In some cases, "successful" visitors are steered to an on-site lawyer or paralegal. In June 2002, Royce Harmon, an investigator for the Texas Department of Health in Fort Worth, looked into a complaint that "a company was flagging people in off the street to take x-rays." Harmon arrived at a Staples store, where he found "two young women at the entrance to the parking lot holding up signs." Turns out, the women were lawyers hired by Heath Mason, the man behind N&M screening.

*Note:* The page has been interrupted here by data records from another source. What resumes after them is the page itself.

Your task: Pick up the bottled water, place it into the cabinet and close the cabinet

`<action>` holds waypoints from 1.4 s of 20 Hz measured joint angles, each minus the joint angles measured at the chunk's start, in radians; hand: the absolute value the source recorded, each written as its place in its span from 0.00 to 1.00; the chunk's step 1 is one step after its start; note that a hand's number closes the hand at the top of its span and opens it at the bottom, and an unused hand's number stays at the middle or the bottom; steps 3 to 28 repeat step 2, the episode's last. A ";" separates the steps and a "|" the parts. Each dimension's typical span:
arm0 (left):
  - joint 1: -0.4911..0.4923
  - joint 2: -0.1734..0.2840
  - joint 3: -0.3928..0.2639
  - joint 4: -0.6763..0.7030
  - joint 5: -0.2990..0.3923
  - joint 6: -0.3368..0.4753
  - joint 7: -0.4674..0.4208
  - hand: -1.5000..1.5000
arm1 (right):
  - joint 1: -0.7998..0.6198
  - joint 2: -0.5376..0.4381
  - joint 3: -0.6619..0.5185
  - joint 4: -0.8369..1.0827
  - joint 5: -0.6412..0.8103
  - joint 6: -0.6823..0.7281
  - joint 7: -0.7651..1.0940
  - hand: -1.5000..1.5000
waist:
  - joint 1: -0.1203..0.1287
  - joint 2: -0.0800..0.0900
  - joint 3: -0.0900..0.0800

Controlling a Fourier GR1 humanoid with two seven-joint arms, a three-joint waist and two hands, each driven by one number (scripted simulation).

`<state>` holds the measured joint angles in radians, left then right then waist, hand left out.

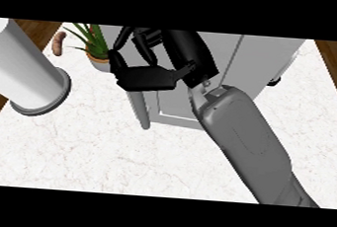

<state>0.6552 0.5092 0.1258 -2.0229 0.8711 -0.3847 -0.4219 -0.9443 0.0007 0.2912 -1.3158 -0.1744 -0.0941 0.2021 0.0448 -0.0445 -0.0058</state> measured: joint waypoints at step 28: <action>-0.007 0.002 0.002 -0.008 0.003 0.007 0.008 1.00 | -0.005 0.000 0.001 0.013 -0.004 0.002 -0.013 1.00 | 0.003 -0.002 0.000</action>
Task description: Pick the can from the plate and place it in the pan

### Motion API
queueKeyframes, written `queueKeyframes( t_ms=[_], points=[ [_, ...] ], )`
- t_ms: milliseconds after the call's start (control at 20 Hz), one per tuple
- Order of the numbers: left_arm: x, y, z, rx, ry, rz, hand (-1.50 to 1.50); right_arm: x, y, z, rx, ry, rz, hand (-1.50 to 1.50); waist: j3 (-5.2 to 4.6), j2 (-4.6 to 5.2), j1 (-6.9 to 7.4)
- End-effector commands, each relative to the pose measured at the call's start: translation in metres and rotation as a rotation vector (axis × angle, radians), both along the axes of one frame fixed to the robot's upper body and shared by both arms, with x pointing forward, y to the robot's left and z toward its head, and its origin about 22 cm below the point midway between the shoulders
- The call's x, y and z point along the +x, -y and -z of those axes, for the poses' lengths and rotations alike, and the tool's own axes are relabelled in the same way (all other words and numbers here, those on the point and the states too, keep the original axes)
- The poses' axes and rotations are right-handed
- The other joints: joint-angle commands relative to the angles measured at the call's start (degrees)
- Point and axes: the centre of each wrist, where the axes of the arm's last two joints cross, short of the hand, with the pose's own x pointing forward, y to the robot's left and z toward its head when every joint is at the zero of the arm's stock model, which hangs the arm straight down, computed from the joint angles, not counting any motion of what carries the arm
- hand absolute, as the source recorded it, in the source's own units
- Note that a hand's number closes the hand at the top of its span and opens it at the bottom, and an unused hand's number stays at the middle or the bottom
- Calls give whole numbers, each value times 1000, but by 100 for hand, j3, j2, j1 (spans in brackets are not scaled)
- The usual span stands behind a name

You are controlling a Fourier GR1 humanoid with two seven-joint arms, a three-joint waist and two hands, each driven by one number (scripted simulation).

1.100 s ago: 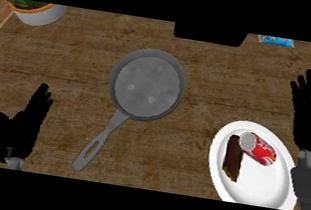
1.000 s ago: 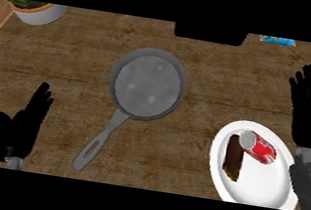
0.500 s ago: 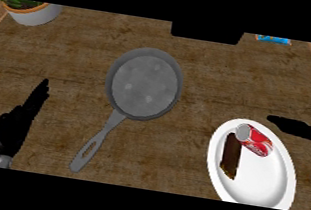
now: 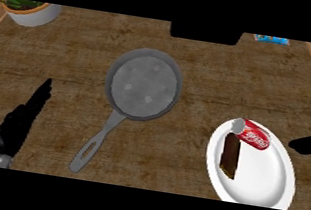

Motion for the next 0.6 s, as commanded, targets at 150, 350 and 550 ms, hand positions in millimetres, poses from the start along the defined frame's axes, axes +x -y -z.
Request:
queueKeyframes(
  t_ms=[150, 350, 550],
  points=[
    [6, 15, -4, 10, -3, 24, 0, 1, -90, -30, -147, -316, 30, -150, 40, 57, 124],
    [12, 15, -14, 1, -3, 49, 0, 13, -152, -44, -149, -427, 61, -150, 58, 101, 229],
    [13, 19, -17, 10, 14, 42, 0, 29, -178, -38, -191, -483, 126, -150, 67, 110, 217]
  ],
)
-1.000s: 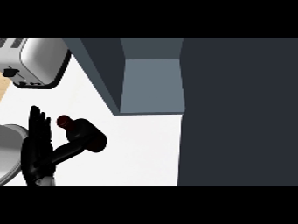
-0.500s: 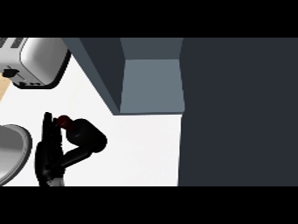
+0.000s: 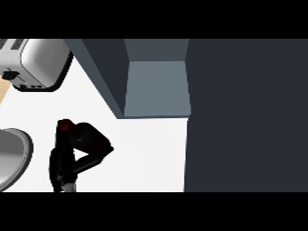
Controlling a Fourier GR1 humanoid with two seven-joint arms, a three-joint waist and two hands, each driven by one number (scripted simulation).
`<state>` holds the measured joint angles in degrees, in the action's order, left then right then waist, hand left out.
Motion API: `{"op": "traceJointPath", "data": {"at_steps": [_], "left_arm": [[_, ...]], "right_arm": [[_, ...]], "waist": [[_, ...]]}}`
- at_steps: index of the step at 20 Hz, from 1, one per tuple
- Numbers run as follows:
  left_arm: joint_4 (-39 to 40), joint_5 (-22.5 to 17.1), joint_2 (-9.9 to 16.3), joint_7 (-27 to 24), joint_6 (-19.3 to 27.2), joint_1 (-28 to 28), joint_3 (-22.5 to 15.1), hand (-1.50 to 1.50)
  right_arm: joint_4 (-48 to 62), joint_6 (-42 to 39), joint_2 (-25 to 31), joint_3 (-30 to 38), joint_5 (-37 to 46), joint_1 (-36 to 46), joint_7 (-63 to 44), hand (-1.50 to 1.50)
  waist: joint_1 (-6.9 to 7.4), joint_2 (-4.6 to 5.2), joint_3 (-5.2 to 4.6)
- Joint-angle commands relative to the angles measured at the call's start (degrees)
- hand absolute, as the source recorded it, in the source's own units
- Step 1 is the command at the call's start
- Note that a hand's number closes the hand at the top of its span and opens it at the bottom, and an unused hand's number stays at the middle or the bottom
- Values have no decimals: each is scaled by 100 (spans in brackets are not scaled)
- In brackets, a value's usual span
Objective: Pick up the wine, place it into the cabinet and close the cabinet
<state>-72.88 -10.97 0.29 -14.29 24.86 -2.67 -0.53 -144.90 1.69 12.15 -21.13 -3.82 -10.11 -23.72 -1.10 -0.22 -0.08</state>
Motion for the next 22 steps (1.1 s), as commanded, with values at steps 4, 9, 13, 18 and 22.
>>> {"op": "traceJointPath", "data": {"at_steps": [4, 9, 13, 18, 22], "left_arm": [[549, -901, -28, -649, -3, 302, 47, -150], [979, -1679, -29, -1400, -149, 295, -72, -150], [1442, -2189, -29, -1942, -682, 403, 272, -150], [1655, -2432, -29, -1888, -633, 796, 2, -150], [1747, -2352, -29, -1927, -605, 911, -79, -150]], "right_arm": [[-1208, 53, 13, -342, -3, -554, -205, -150], [-1527, 151, 114, -338, -38, -401, -587, -150], [-1276, 164, 124, -163, -103, -335, -478, -150], [-1323, 171, 113, -158, -201, -455, -439, -150], [-1312, 281, 100, 107, -296, 212, -965, -150]], "waist": [[3, 0, 4], [-31, -9, -4], [7, 8, -1], [-2, 5, 4], [50, 12, 2]]}}
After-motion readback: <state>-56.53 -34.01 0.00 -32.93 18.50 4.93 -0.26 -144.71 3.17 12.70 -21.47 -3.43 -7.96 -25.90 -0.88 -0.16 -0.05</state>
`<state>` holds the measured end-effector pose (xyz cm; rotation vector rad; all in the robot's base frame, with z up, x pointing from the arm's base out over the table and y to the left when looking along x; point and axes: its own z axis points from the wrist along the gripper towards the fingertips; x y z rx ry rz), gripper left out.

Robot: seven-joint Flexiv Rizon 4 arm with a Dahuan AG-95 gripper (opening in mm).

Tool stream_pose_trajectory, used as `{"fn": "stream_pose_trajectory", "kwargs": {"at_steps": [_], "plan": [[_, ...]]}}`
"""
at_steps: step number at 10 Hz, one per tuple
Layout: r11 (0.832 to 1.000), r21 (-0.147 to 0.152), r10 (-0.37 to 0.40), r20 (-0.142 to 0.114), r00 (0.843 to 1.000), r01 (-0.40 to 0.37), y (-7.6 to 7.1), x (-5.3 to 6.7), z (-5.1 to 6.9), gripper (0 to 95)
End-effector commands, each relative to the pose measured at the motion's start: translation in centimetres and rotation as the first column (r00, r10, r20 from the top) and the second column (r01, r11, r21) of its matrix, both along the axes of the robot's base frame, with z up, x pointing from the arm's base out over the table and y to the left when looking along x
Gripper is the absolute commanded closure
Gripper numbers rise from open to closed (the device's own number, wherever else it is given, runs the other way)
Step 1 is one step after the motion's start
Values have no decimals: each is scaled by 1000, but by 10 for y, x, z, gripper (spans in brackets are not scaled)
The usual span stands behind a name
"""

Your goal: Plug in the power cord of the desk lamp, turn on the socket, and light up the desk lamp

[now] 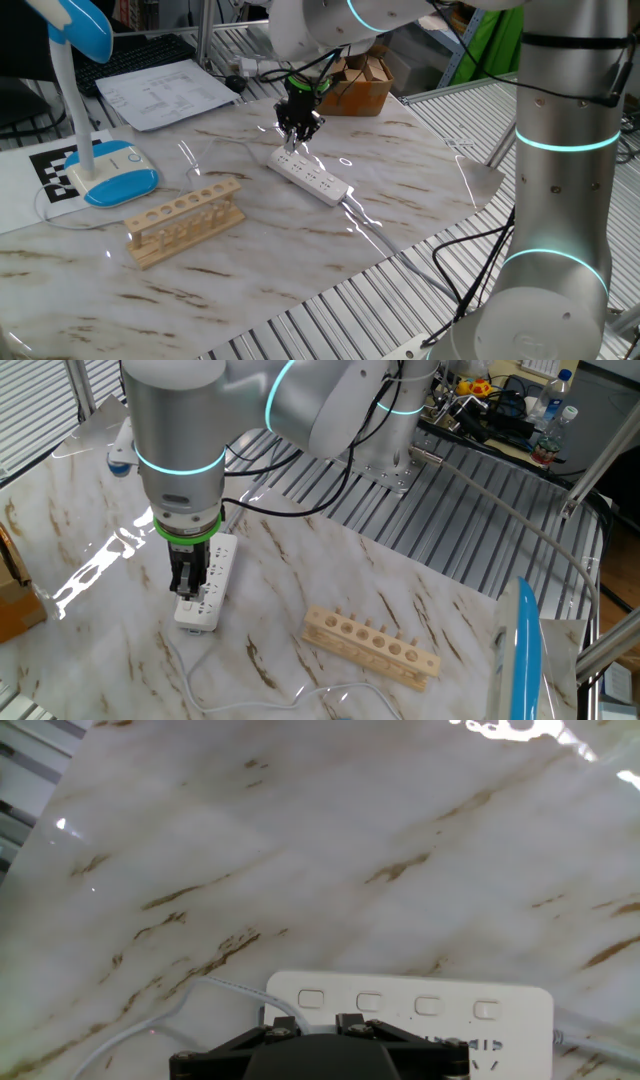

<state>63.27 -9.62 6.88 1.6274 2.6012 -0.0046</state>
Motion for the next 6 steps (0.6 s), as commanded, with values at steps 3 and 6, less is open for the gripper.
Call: {"fn": "stream_pose_trajectory", "kwargs": {"at_steps": [3, 6], "plan": [[999, 10, -35, 21, 999, 35, 1, -1, -6, 950], [999, 13, -38, 29, 999, 38, 2, -1, -8, 950]]}}
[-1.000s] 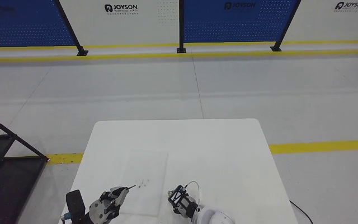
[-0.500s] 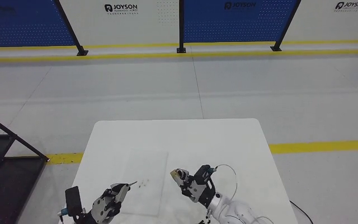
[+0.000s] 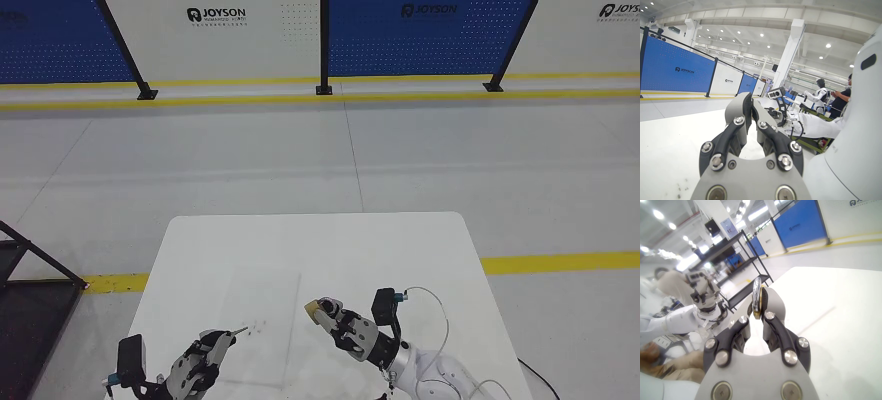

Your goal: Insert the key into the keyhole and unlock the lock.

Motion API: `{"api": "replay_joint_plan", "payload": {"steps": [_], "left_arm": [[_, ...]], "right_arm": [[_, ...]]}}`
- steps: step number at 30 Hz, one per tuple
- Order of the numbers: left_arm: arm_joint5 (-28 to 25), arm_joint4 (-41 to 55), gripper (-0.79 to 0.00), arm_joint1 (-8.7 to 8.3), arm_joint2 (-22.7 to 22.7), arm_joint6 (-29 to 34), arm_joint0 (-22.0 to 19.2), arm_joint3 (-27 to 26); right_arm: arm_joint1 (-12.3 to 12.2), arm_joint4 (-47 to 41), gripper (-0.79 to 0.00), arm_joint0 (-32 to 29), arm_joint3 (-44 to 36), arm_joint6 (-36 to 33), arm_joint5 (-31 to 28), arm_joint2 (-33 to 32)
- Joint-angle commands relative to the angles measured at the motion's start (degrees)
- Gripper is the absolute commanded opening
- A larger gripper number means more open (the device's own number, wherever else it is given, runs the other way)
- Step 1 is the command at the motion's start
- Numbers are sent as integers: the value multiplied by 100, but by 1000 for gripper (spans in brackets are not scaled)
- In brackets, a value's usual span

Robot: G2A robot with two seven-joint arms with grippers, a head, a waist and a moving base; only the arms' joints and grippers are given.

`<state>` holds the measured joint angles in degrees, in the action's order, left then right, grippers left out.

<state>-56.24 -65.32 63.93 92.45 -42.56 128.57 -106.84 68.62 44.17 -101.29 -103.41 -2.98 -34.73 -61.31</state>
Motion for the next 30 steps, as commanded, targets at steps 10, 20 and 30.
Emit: {"api": "replay_joint_plan", "payload": {"steps": [10,20,30], "left_arm": [[187,296,-785,22,-199,219,-71,41],[-43,1624,-785,90,-845,365,-282,71],[-176,2051,-785,115,-1675,425,-546,153]], "right_arm": [[11,-125,-785,18,15,7,-4,70],[156,-510,-785,232,327,1256,-563,619],[231,-292,-785,135,383,2411,-1121,804]]}}
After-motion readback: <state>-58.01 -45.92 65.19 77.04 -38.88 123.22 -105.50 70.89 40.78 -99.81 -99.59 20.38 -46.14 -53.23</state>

A work history is one of three critical steps in diagnosing asbestosis, along with an x-ray and a physical examination. No complete work history or physical exam? No problem for Mason. "To ask a doctor to take a work history would be like asking [a lawyer] to wash my car. It's very beneath him," says Mason. From 1996 until the firm shut down last year, he raked in $25.5 million from law firms for his now discredited services.
Mason and other screeners have their place on the assembly line. Their stacks of manufactured diagnoses are used by attorneys to file mammoth lawsuits that overwhelm both the courts and companies. A few really sick patients -- who would likely be awarded big bucks by a jury -- are included with the phony ones, ensuring that companies cave in and pay huge universal settlements.
No part of the process is more cynical than the way plaintiff lawyers market the inventory. One blast fax to defense attorneys offered a bargain price to settle the claims.